Assignment
Using the listing below, set down exactly the lines from the one that contains "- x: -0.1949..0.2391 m" through the one that contains "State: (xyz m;", with no pictures.

Input records
Segment Open
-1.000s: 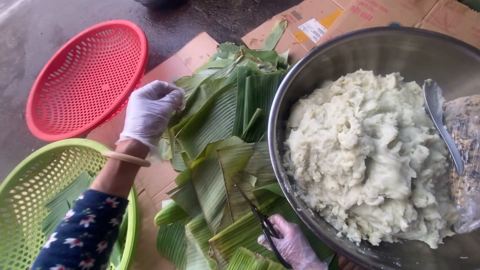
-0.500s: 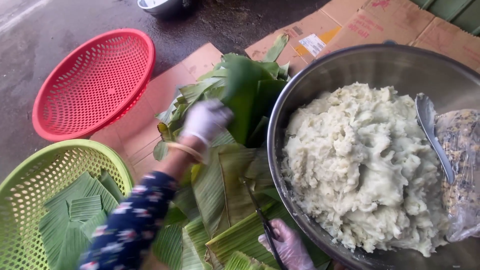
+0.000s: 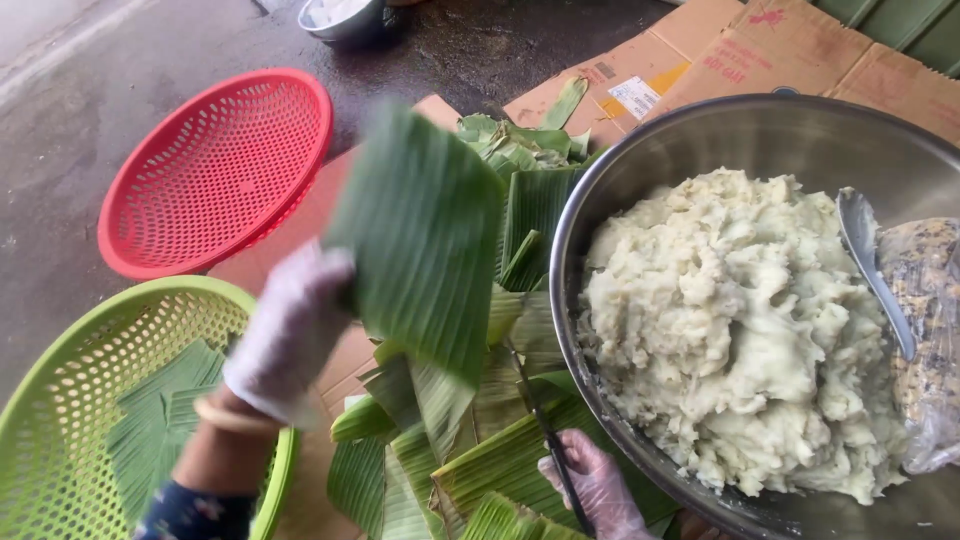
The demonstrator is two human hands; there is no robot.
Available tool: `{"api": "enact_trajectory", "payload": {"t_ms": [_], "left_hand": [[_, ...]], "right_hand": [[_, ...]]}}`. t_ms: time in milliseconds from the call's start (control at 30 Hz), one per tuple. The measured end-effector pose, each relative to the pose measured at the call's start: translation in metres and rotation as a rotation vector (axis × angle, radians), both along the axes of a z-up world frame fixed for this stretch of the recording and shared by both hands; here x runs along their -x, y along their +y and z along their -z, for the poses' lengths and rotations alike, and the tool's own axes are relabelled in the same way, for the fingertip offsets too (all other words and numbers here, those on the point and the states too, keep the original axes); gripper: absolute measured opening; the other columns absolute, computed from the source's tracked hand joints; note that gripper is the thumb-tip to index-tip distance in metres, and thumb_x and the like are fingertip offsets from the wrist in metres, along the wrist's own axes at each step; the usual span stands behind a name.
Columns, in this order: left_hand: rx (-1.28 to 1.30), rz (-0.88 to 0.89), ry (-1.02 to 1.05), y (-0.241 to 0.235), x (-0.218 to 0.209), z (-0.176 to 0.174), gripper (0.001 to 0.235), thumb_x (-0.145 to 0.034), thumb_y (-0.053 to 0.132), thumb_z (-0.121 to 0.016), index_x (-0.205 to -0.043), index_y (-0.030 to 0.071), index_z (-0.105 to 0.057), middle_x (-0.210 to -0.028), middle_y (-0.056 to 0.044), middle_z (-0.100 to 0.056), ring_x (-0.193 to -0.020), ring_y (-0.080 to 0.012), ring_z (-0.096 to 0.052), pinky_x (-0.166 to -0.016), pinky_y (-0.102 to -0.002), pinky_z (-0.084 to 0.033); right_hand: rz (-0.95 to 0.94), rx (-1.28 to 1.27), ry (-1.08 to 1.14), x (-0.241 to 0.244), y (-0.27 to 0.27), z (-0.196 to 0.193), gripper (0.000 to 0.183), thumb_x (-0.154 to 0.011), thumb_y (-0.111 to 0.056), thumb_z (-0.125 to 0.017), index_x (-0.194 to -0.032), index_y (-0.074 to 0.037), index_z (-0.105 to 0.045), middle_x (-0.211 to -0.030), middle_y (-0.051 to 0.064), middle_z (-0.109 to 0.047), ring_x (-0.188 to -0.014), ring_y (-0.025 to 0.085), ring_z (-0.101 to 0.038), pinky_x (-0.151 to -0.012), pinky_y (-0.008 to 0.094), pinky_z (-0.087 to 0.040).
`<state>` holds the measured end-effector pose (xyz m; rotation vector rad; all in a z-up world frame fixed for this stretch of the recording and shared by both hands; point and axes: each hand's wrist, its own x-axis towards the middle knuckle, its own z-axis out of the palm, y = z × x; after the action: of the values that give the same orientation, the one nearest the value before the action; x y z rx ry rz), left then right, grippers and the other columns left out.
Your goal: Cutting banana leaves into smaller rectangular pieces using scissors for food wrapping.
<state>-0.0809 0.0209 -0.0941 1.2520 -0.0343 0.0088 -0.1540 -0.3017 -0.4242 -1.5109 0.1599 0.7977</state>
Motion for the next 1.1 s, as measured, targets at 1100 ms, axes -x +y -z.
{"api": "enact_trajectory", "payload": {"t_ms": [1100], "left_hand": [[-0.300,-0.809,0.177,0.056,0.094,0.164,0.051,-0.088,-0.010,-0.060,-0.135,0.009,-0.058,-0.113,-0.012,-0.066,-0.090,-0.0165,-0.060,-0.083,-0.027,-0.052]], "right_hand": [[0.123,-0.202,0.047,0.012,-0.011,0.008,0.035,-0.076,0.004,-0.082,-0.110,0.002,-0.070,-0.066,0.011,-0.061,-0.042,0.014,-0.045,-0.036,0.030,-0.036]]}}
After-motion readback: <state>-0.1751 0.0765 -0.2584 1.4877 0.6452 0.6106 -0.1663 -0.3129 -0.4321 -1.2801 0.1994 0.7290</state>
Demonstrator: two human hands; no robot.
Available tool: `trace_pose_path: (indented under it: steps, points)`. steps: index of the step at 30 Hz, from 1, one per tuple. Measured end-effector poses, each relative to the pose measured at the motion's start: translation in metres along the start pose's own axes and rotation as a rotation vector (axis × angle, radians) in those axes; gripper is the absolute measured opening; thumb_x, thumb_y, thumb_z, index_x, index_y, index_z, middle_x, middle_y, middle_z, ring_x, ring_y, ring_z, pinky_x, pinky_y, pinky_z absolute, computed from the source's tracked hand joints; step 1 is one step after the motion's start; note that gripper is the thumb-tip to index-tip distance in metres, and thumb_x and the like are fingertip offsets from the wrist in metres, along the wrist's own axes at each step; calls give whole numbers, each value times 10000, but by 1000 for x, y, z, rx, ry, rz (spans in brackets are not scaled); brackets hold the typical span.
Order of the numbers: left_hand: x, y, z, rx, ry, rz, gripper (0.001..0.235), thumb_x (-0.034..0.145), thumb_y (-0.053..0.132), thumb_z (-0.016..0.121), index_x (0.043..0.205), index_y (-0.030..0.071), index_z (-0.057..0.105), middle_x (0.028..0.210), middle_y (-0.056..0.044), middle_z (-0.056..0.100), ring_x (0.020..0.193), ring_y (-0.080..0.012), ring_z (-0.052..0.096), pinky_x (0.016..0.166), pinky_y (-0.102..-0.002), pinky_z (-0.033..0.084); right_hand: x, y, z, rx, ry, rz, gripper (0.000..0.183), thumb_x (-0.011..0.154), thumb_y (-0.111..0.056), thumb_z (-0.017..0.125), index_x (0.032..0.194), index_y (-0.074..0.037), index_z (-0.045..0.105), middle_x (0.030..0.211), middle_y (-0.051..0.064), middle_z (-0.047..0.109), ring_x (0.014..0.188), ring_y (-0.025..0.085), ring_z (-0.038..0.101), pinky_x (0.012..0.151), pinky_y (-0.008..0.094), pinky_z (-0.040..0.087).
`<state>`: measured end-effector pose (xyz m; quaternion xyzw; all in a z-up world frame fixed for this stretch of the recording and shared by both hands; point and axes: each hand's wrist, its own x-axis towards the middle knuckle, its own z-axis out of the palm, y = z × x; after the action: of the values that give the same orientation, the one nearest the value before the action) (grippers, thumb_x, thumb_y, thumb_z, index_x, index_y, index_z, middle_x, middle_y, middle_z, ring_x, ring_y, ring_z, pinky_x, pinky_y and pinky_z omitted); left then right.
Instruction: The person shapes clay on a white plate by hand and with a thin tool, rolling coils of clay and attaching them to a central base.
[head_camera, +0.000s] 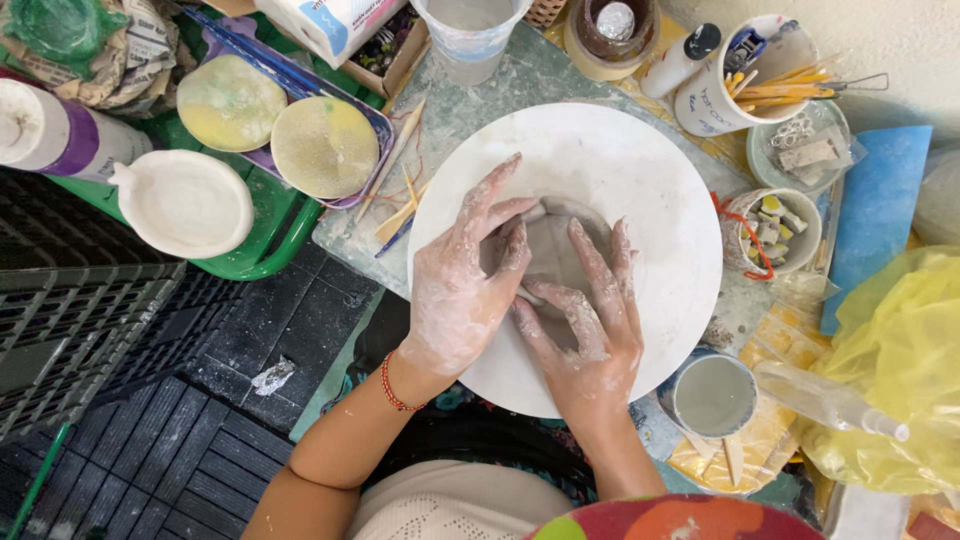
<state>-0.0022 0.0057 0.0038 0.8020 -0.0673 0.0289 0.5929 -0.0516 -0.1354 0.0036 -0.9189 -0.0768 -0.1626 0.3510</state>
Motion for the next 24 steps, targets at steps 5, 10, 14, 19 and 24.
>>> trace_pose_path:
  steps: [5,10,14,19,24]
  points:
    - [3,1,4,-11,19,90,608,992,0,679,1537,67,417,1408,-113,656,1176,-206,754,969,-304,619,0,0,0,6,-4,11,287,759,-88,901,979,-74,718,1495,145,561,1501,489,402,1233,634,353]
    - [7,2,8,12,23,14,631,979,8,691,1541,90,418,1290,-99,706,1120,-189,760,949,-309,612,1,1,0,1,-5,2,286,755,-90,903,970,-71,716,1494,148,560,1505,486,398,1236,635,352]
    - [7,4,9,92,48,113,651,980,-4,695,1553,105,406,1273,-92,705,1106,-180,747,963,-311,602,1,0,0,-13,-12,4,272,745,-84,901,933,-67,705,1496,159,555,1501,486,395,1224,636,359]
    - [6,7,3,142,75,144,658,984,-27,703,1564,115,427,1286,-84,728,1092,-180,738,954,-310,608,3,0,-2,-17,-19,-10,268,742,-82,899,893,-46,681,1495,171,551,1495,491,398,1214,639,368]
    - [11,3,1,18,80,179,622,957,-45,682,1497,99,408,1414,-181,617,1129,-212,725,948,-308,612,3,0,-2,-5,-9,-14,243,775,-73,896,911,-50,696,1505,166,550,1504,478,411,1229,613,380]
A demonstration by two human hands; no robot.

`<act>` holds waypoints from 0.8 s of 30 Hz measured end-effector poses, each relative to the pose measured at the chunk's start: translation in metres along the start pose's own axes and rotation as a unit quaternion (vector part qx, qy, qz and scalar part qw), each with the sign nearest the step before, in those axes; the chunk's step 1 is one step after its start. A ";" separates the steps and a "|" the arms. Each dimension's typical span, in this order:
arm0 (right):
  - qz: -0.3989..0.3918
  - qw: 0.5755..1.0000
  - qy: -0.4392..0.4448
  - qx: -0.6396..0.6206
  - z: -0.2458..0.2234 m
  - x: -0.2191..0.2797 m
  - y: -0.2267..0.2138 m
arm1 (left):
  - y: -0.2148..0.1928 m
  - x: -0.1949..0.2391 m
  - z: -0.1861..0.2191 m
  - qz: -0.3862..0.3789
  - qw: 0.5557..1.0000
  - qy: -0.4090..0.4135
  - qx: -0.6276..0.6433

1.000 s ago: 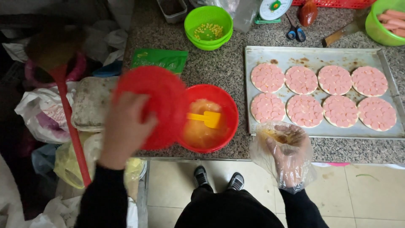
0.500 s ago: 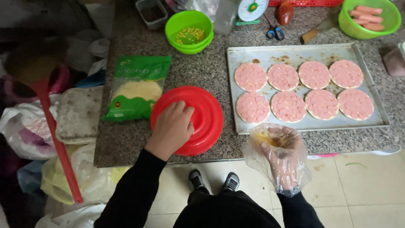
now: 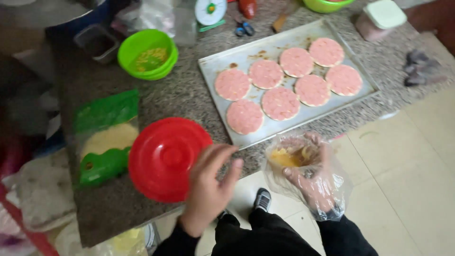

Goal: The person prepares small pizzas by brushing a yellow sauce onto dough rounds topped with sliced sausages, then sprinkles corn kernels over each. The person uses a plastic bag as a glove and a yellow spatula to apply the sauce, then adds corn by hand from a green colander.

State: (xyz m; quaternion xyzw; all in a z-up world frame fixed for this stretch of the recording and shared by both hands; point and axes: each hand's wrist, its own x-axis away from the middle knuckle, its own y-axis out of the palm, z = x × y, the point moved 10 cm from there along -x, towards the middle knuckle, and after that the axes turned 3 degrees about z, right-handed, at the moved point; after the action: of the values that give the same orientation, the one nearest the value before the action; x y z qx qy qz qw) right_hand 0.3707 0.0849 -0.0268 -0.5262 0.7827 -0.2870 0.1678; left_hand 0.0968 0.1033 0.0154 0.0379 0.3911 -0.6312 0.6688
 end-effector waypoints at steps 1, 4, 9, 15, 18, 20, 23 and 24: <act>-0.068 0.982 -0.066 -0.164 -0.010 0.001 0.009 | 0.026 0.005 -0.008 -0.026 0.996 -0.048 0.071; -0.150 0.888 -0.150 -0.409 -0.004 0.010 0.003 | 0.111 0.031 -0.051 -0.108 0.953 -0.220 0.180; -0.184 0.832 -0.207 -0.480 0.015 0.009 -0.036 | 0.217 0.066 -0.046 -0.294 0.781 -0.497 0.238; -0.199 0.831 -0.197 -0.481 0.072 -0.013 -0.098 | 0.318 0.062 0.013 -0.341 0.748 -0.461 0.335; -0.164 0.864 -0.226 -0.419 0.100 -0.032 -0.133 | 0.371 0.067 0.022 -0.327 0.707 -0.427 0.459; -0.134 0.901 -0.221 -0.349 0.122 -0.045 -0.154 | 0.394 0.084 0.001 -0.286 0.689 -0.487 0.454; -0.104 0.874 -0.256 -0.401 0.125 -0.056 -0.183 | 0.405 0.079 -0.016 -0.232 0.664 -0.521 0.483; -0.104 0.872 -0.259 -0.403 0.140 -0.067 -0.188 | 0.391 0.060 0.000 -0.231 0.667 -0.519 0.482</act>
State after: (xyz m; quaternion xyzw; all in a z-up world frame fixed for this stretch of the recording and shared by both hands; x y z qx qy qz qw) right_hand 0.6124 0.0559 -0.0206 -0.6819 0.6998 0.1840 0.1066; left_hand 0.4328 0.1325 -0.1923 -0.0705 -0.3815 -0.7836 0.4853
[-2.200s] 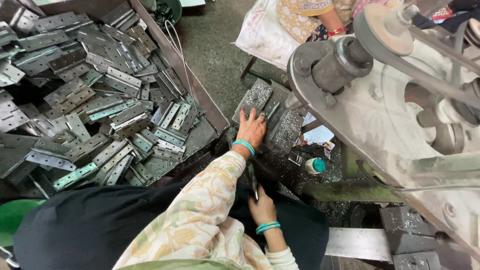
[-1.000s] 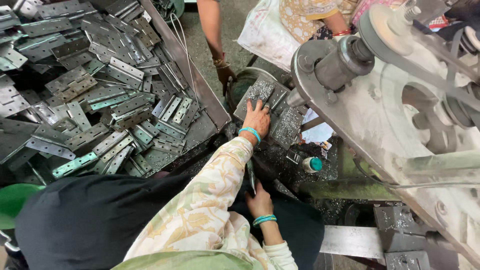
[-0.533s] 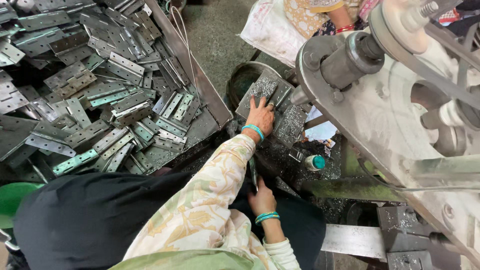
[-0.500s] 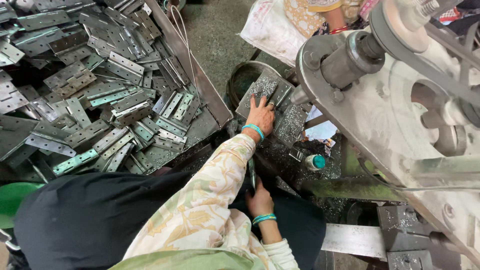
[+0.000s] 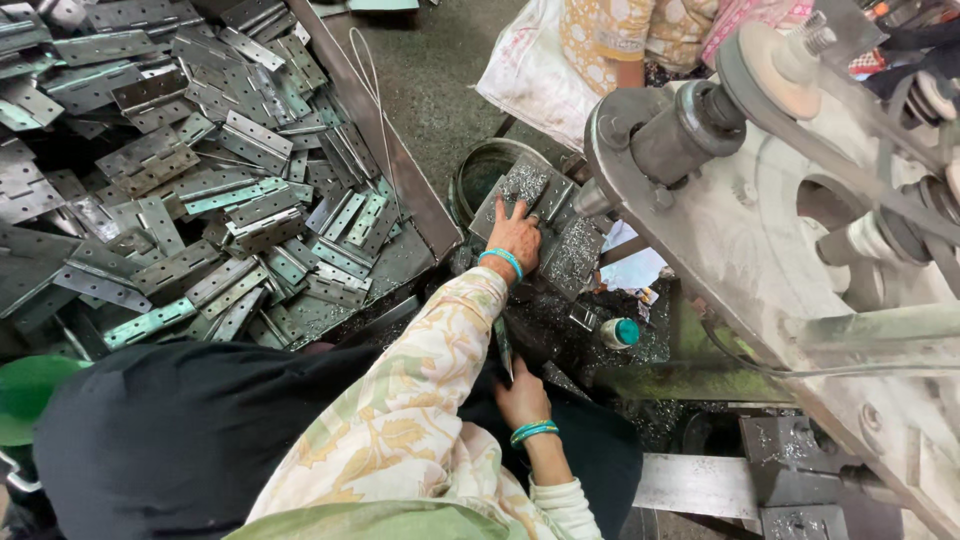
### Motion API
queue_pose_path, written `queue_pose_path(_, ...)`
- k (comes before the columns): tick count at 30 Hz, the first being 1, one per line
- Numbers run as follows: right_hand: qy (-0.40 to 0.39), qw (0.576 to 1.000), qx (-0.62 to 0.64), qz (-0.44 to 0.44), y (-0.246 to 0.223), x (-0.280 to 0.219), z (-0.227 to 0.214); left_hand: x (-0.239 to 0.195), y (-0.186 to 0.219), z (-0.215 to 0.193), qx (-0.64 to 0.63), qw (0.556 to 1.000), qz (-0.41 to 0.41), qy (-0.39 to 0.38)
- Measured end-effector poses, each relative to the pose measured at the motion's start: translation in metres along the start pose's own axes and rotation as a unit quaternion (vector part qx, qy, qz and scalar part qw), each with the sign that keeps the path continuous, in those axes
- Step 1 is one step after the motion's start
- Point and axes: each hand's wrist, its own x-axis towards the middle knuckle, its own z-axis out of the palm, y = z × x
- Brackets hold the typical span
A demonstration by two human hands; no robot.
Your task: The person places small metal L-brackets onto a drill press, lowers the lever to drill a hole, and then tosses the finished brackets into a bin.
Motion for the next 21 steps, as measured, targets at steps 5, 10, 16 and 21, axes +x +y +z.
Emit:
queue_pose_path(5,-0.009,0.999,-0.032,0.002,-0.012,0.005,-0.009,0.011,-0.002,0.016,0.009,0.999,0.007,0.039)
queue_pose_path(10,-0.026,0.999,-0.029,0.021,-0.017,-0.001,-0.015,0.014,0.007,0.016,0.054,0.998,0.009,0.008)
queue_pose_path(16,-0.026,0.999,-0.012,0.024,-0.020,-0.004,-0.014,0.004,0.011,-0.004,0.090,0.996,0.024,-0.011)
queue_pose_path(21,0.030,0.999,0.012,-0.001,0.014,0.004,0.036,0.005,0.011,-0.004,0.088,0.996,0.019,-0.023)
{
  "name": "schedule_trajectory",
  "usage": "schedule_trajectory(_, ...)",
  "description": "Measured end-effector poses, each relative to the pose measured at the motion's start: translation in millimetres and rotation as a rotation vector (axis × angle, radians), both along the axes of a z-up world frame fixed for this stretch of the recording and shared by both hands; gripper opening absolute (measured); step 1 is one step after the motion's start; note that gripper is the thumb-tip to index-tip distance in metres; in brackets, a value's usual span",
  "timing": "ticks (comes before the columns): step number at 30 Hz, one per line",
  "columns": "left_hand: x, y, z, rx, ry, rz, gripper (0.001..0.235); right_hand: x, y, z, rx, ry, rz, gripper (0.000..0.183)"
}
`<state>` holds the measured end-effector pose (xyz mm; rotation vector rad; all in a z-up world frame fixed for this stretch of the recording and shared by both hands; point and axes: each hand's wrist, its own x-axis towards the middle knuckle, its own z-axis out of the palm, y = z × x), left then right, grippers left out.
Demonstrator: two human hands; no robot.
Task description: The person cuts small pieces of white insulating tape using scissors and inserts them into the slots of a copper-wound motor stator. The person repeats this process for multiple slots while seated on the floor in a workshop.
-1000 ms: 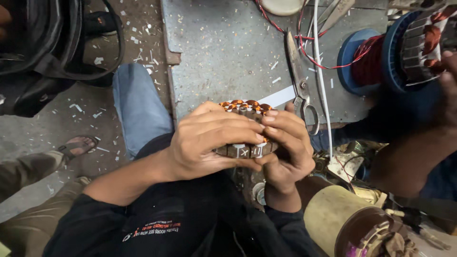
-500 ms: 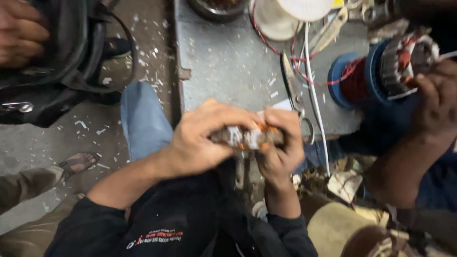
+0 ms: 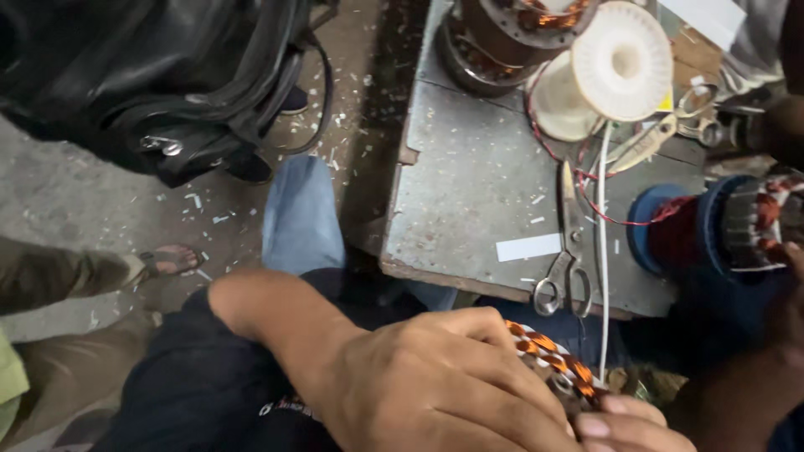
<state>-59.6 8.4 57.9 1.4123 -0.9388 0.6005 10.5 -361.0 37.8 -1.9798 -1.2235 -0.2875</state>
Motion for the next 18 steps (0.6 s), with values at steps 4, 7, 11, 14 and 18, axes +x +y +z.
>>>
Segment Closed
Exercise answer
  - x: -0.1949..0.2391 m
  - z: -0.1861..0.2191 m
  - qz: -0.3862..0.3789
  - qw: 0.5557..1.0000
  - qy: -0.4090..0.4135
  - qx: -0.6276..0.6433

1.000 s ago: 
0.500 s ago: 
now: 

Goal: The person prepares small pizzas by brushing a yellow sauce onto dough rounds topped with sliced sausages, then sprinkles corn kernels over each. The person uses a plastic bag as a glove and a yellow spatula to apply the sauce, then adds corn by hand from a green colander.

State: (xyz m; quaternion xyzw; all in a z-up world frame fixed for this stretch of the recording and shared by both hands; point and axes: each hand's wrist, its own x-axis away from the middle knuckle, its own y-axis out of the palm, z = x × y, the point moved 10 cm from there along -x, towards the middle knuckle, and after that the axes turned 3 degrees about z, right-handed, at the moved point; after the action: of the values that give the same orientation, the one nearest the value before the action; x y z qx qy qz qw) right_hand 0.3707 0.0849 -0.0268 -0.5262 0.7827 -0.2870 0.1678; left_hand 0.0968 0.1033 0.0154 0.0379 0.3911 -0.6312 0.6688

The output returned above is complete.